Spin textures and spin-wave excitations in doped Dirac-Weyl semimetals

TL;DR

This paper investigates how doped Dirac-Weyl semimetals exhibit anisotropic spin correlations and spin-wave excitations due to spin-momentum locking, revealing potential for topologically nontrivial magnetic textures.

Contribution

It introduces an effective field theory capturing magnetic textures in doped Dirac-Weyl semimetals, highlighting anisotropic correlations and novel magnetic excitations.

Findings

Spin correlations are strongly anisotropic due to spin-momentum locking.

Topologically nontrivial magnetic textures like hedgehog states can form.

Spin-wave dispersion is anisotropic, with less dispersion perpendicular to magnetization.

Abstract

We study correlations and magnetic textures of localized spins, doped in three-dimensional Dirac semimetals. An effective field theory for magnetic moments is constructed by integrating out the fermionic degrees of freedom.
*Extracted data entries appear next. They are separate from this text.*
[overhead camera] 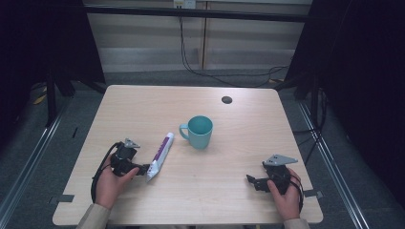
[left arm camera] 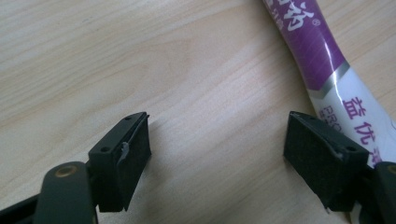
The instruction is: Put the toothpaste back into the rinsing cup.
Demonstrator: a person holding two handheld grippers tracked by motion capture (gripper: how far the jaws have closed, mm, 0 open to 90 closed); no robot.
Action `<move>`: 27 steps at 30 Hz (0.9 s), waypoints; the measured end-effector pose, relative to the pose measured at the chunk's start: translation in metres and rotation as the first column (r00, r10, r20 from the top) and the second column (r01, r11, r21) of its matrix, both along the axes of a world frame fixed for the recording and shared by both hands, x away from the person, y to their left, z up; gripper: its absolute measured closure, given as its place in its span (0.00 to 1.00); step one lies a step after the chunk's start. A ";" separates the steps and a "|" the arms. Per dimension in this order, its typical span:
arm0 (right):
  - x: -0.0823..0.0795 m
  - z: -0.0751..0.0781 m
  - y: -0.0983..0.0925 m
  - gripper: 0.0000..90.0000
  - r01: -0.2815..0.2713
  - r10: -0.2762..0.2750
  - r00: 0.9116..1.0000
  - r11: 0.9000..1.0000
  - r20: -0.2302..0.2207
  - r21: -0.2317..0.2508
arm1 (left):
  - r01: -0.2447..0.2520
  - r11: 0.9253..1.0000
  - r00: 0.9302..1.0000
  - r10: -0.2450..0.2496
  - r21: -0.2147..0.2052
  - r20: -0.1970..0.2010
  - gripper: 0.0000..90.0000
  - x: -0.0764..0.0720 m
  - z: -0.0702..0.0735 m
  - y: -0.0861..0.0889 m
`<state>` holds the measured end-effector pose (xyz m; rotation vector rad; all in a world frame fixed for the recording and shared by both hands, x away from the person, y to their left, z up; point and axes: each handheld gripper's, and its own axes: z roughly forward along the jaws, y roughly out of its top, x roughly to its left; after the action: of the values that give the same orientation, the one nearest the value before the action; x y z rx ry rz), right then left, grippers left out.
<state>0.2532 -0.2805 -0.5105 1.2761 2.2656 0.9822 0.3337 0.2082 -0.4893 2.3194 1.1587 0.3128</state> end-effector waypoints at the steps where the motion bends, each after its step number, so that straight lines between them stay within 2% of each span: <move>1: 0.000 0.000 0.000 0.14 0.000 0.000 1.000 1.000 -0.002 0.000 | 0.006 1.000 1.000 -0.006 0.013 -0.016 0.26 0.001 0.002 0.001; 2: 0.000 0.000 0.000 0.14 0.000 0.000 1.000 1.000 -0.002 0.000 | 0.006 1.000 1.000 -0.006 0.013 -0.016 0.29 0.001 0.002 0.001; 4: 0.001 0.000 0.000 0.14 -0.001 0.001 1.000 1.000 -0.004 -0.001 | -0.006 1.000 0.999 0.006 0.009 -0.053 0.32 0.003 0.006 0.003; 5: 0.001 0.000 0.000 0.14 -0.003 0.003 1.000 1.000 -0.003 -0.001 | -0.019 1.000 0.996 0.017 -0.018 -0.092 0.34 0.005 0.009 0.005; 6: 0.001 0.000 0.000 0.14 -0.002 0.002 1.000 1.000 -0.004 -0.002 | -0.029 0.999 0.994 0.026 -0.029 -0.103 0.35 0.007 0.012 0.006; 9: 0.001 0.000 0.000 0.14 -0.002 0.002 1.000 1.000 -0.005 -0.002 | -0.050 0.998 0.992 0.046 -0.028 -0.120 0.35 0.013 0.024 0.006; 11: 0.002 0.000 0.000 0.13 -0.005 0.005 1.000 1.000 -0.002 -0.003 | -0.054 0.998 0.992 0.050 -0.031 -0.116 0.34 0.016 0.033 0.005; 13: 0.002 0.000 0.000 0.13 -0.005 0.005 1.000 1.000 -0.002 -0.004 | -0.054 0.998 0.990 0.048 -0.041 -0.132 0.32 0.018 0.043 0.000; 16: 0.002 0.000 0.001 0.13 -0.003 0.003 1.000 1.000 -0.005 -0.003 | -0.022 1.000 0.988 0.020 -0.014 -0.155 0.31 0.022 0.050 -0.012; 17: 0.002 0.000 0.001 0.13 -0.002 0.002 1.000 1.000 -0.005 -0.001 | -0.017 1.000 0.986 0.014 -0.017 -0.168 0.31 0.022 0.052 -0.021; 20: 0.003 0.000 0.001 0.13 -0.004 0.004 1.000 1.000 -0.004 -0.003 | 0.006 1.000 0.983 -0.011 -0.024 -0.184 0.32 0.023 0.053 -0.028; 21: 0.003 0.000 0.001 0.13 -0.002 0.002 1.000 1.000 -0.005 -0.002 | -0.003 1.000 0.982 -0.003 -0.028 -0.189 0.32 0.022 0.053 -0.032; 27: 0.003 0.000 0.001 0.13 -0.003 0.003 1.000 1.000 -0.003 -0.004 | 0.015 1.000 0.976 -0.018 -0.013 -0.217 0.35 0.019 0.045 -0.043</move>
<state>0.2561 -0.2797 -0.5106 1.2737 2.2710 0.9767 0.3528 0.1652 -0.4444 2.3982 1.2388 0.0465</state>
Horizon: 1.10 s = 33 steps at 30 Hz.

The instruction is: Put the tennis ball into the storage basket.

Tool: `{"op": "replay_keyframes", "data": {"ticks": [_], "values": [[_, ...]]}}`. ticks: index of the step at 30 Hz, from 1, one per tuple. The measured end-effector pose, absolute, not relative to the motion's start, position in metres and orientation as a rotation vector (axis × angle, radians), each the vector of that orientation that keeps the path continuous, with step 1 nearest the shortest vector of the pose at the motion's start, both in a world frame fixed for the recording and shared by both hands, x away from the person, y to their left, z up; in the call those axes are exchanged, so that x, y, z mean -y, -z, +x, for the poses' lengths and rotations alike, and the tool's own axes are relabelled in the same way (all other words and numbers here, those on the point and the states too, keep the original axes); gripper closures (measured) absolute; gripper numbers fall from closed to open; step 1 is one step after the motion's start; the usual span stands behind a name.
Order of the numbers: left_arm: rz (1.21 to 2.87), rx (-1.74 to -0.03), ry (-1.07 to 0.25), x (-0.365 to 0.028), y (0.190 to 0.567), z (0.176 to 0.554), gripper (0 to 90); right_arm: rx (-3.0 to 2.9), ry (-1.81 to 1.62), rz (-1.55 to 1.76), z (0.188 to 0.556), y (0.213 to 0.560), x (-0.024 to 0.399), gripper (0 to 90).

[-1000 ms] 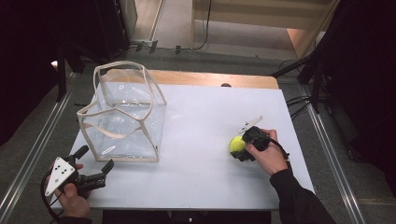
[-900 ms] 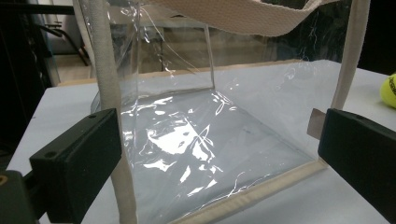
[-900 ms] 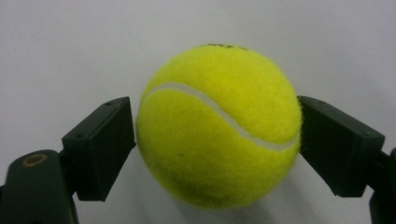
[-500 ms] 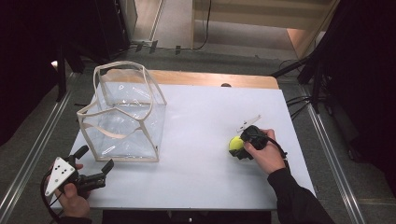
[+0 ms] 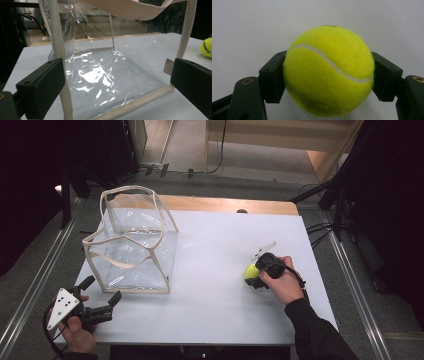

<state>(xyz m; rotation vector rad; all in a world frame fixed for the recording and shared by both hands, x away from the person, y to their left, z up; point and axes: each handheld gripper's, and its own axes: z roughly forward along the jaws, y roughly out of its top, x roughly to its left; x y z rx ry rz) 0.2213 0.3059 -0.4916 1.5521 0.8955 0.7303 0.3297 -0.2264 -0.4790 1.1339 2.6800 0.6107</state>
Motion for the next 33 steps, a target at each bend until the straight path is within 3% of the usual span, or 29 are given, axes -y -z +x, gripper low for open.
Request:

The spin correlation shows a strong anisotropy, originating from spin-momentum locking of Dirac electrons, in addition to the conventional Heisenberg-like ferromagnetic correlation. The anisotropic spin correlation allows topologically nontrivial magnetic excitation textures such as a transient hedgehog state, as well as the ferromagnetic ground state. The spin-wave dispersion in ferromagnetic Weyl semimetal also becomes anisotropic, being less dispersed perpendicular to the magnetization.